Xi Jinping insta presidente egípcio a se opor à 'interferência externa' no Oriente Médio
O presidente chinês, Xi Jinping, disse ao seu par egípcio, Abdel Fatah al Sisi, nesta quarta-feira (2), que ele deve ser contra a "interferência externa" no Oriente Médio e afirmou durante sua visita ao Cairo que Pequim está disposto a trabalhar para garantir o transporte marítimo ameaçado pela guerra no Irã.
Xi visita o Egito pela primeira vez depois de uma década e foi recebido por Sisi com uma salva de 21 tiros de canhões no opulento palácio presidencial de Ittihadiya.
Pequim busca consolidar sua presença na região, no contexto da guerra entre Estados Unidos e Irã, que começou em fevereiro.
"Devemos defender o princípio de que os povos do Oriente Médio são donos de seus próprios assuntos, nos opor à interferência externa e apoiar os países da região no fortalecimento do diálogo sobre a paz e a segurança", disse Xi ao mandatário egípcio durante a reunião entre ambos, informou a agência de notícias Xinhua.
A China está "disposta a trabalhar com os países da região para salvaguardar a segurança das rotas marítimas internacionais, impulsionar a cooperação para o desenvolvimento e eliminar os focos que alimentam os conflitos", afirmou o mandatário chinês.
A referência de Xi à segurança do transporte marítimo ocorre em um contexto de preocupação com a oferta mundial de petróleo devido ao conflito que afeta o fluxo no estreito de Ormuz.
No âmbito de sua política de pressão econômica, os Estados Unidos prometeram em agosto isolar economicamente o Irã e ameaçaram ampliar as sanções a seus parceiros. A China, como importante compradora de petróleo iraniano, prometeu que defenderá seus interesses.
Durante o encontro no Cairo, os mandatários respaldaram a busca por "soluções diplomáticas" para alcançar um "acordo global que ponha fim à guerra" no Oriente Médio, segundo um comunicado do porta-voz de Sisi.

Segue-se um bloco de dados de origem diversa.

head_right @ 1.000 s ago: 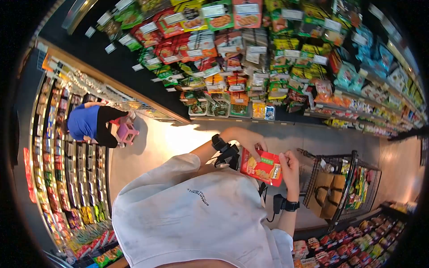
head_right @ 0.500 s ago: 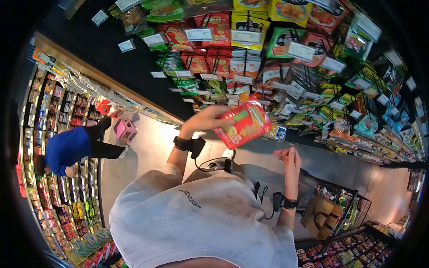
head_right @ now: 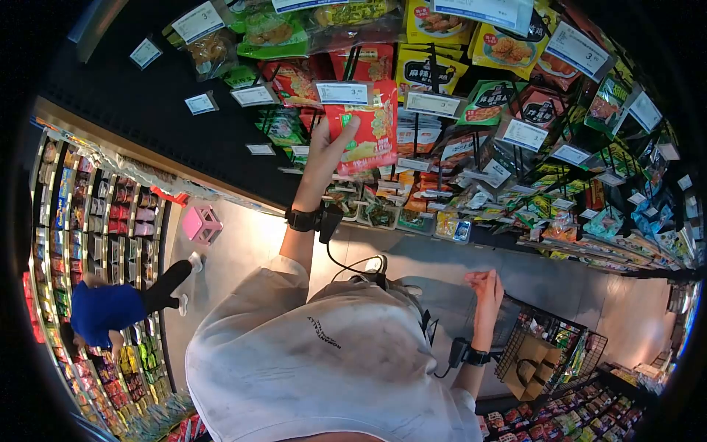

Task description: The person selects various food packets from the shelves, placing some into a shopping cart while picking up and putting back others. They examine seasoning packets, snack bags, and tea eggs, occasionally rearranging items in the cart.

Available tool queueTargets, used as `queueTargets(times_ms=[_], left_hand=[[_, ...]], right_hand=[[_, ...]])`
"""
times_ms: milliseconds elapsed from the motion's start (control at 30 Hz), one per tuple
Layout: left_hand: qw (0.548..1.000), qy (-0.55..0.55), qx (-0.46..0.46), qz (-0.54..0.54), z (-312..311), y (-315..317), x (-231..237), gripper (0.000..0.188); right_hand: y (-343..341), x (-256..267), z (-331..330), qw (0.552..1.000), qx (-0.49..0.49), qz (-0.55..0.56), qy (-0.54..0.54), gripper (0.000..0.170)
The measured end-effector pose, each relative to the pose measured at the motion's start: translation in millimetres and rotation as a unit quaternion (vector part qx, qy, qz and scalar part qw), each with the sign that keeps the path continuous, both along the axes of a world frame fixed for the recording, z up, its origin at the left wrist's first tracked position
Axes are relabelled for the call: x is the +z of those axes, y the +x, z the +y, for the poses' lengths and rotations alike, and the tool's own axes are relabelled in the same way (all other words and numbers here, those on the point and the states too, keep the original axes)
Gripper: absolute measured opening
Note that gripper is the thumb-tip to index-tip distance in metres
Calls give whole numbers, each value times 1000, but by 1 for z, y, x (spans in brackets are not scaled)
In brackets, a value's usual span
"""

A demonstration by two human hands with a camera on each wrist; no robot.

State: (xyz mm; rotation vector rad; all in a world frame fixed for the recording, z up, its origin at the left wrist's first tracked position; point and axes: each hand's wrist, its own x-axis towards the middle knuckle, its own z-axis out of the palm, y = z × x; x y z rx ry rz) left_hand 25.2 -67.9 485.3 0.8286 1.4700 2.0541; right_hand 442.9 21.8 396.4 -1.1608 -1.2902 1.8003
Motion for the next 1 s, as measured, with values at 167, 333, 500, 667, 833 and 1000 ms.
queueTargets(times_ms=[167, 333, 500, 667, 833, 1000], left_hand=[[997, 61, 41, -22, 7, -9, -1, 25], [995, 72, 68, 8, 15, -20, -8, 23], [994, 78, 70, -41, 23, -27, -11, 22], [992, 91, 87, -6, 36, -46, -17, 22], [989, 91, 119, -14, 49, -52, -13, 14], [952, 61, 265, 136, 63, -84, -74, 43]], right_hand=[[3, -2, -2, 1000, 5, -4, -2, 35], [-1, 8, -9, 999, -45, -5, -20, 37], [0, 8, -8, 999, -42, -5, -9, 36], [3, 4, -11, 999, -43, -7, -12, 35], [3, 5, -13, 999, -35, -2, -6, 33], [16, -7, -14, 999, -31, -9, -7, 31]])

A Presidência egípcia indicou que ambos os países, membros do Brics, assinaram um acordo para colocar em prática a terceira fase da zona industrial egípcio-chinesa, que, segundo as autoridades, já conta com 200 empresas e investimentos no valor de cerca de 4 bilhões de dólares (20,6 bilhões de reais, na cotação atual).
Estes novos investimentos, cujo valor não foi confirmado pelo Egito, dão a Pequim uma influência ainda maior na região do Canal de Suez, rota fundamental para o comércio mundial, no momento em que a guerra bloqueia o tráfego por outras vias da região, como Ormuz e o Estreito de Bab al-Mandeb.

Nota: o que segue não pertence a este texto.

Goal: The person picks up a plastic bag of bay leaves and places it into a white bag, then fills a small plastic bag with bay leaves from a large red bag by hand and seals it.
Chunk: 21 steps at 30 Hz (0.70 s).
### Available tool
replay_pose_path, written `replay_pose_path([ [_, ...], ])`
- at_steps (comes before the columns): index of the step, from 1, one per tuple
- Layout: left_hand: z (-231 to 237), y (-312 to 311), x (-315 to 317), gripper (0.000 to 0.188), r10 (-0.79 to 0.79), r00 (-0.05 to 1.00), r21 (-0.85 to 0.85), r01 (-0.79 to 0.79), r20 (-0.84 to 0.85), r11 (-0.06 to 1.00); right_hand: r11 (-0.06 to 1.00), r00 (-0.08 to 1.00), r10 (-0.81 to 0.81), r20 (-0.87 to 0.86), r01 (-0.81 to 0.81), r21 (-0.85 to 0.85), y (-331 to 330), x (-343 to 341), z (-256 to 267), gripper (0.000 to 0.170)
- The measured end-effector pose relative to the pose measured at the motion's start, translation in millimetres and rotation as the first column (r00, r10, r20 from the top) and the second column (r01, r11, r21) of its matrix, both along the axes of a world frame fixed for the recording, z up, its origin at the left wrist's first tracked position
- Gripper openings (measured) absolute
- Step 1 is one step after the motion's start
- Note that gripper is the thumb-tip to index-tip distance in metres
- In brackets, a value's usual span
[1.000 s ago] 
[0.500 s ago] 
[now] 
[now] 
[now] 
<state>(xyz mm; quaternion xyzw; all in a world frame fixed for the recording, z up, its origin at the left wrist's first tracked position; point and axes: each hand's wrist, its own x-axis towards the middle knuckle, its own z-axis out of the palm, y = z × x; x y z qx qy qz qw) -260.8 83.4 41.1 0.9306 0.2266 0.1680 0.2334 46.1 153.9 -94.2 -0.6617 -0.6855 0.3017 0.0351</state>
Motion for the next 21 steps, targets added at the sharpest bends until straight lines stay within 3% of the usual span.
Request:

A China é um dos principais exportadores para o Egito, com um superávit comercial de 12 bilhões de dólares (62 bilhões de reais) nos primeiros sete meses de 2026, segundo dados da alfândega chinesa.
Xi, que colocou a China perto de países do Oriente Médio próximos aos Estados Unidos, tem uma visita a Washington prevista para setembro, para se reunir com o presidente americano, Donald Trump.